スパマーからフォームを保護する簡単なハニーポットの作成方法
この投稿は短くて役に立つと思います。 ここでの目標は、Web サイトのフォームを攻撃する可能性のあるスパマーやボットをブロックするのに役立つ簡単なテクニックを示すことです。 これは、スパム防止のための追加レイヤーであり、メインのリソースではありません。 re などの他のツールと一緒に使ってください。
次のようなフォーム構造があるとします。
<form action="/myformaction"> <label for="name">Your Name</label> <input type="text" name="name" placeholder="Your name here" required maxlength="100"> <label for="email">Your E-mail</label> <input type="email" name="email" placeholder="Your e-mail here" required></form>
ほとんどの単純なボットは、ラベル名、入力 ID、入力共通属性、必須フィールドなどのフォーム共通パターンを検索し、ボットに偽の情報を入力させてスパムや不正なコードを送信しようとします。 検索対象となる最も一般的なフィールドは、「電子メール、電話、住所」などのフィールドです。
そこで、フォームの構造を次のように変更して、簡単なハニーポットを作成します。 .ohnohoney クラスです。 一部のボットは display:none のフィールドにアクセスできず、他のボットは単に display:none のフィールドを埋めてはいけないことを知っています。 クラス名に「hidden」を使用しないでください。一部の高度なボットはそれを認識できます。
次に、「リアル フィールド」を作成しました。 これは目に見えるフィールドで、データの面でバックエンドに関連するものでなければなりません。 このフィールドは、識別子をハッシュに変更する必要があります。 一般的には「nameHASH」というパターンで統一している。 name-hash」やそのバリエーションは使わないでください。単純に分割すると、本当のフィールド名がわかってしまいます。 これで、ボットはこのフィールドが何であるかを認識できなくなり、ただ、フォームに入力しなければならないフィールドがあること、おそらくパターンとして「タイプ」に従っていることだけがわかる。 重要なこと ラベルを空にし、「ohnohoney」クラスを使って偽の入力をすべて隠します。 偽の入力は、できるだけシンプルで、一般的で、魅力的なものにしましょう。 Eメール、電話、名前など、シンプルで一般的な名前を使い、オートコンプリートを無効にし(ブラウザが入力しないように)、ルールを無効にして、タイプはそのままにしておきます。

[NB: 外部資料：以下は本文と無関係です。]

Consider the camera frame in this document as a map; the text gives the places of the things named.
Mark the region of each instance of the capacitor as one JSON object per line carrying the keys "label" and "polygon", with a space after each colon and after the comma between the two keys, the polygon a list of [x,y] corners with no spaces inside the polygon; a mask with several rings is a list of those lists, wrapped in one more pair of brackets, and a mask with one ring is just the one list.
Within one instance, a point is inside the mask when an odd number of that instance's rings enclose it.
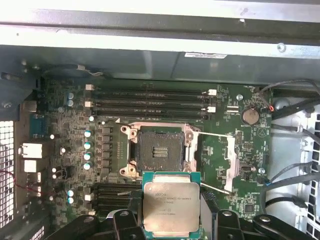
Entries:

さて、フォームには 2 つの部分があります。 ハッシュと奇妙な名前 (ハッシュと奇妙な名前は好きなように実装できます) で保護された入力のある実際のフィールドです。 そしてハニーポット(ハニーポットとは書かない。認識されないように文字を分割するのが望ましい)。 さて、バックエンドで
- “h o n e y p o t” フィールドのいずれかが埋まったかどうかを確認する。 もし「はい」なら、おめでとうございます、あなたはスパムを引っかけたのです。 ほとんどのスパムは、このフィールドを区別することなくすべて埋めてしまいます。 ですから、あなたがすべきことは、”h o n e y p o t “フィールドのいずれかが埋まっているかどうかを確認すること、もし埋まっていれば、そのスパムはスパムであるということです。 もし必要なら、ajaxフォームの場合、このチェックをクライアント側で行うこともできます。そうすれば、サーバーのリソースを無駄なデータの計算に使うことを避けられます(ただし、バックエンドのバリデーションは維持されます)。 スパムを検知したら、データを送信せず、そのデータでやりたいことをやればいいのです。 バックエンドにとって「email、phone」などの名前が重要な場合、配列を使って名前を転写します。
このテクニックのシンプルな実装を含む単一ファイルのレポはこちら:
https://github.com/felippe-regazio/php-honeypot-example
忘れないでください: これは簡単な方法で攻撃を防止するための単なる層です。 しかし、この単純なパターンにより、Web ページ内のスパムの少なくとも 50% を回避できると私は信じています。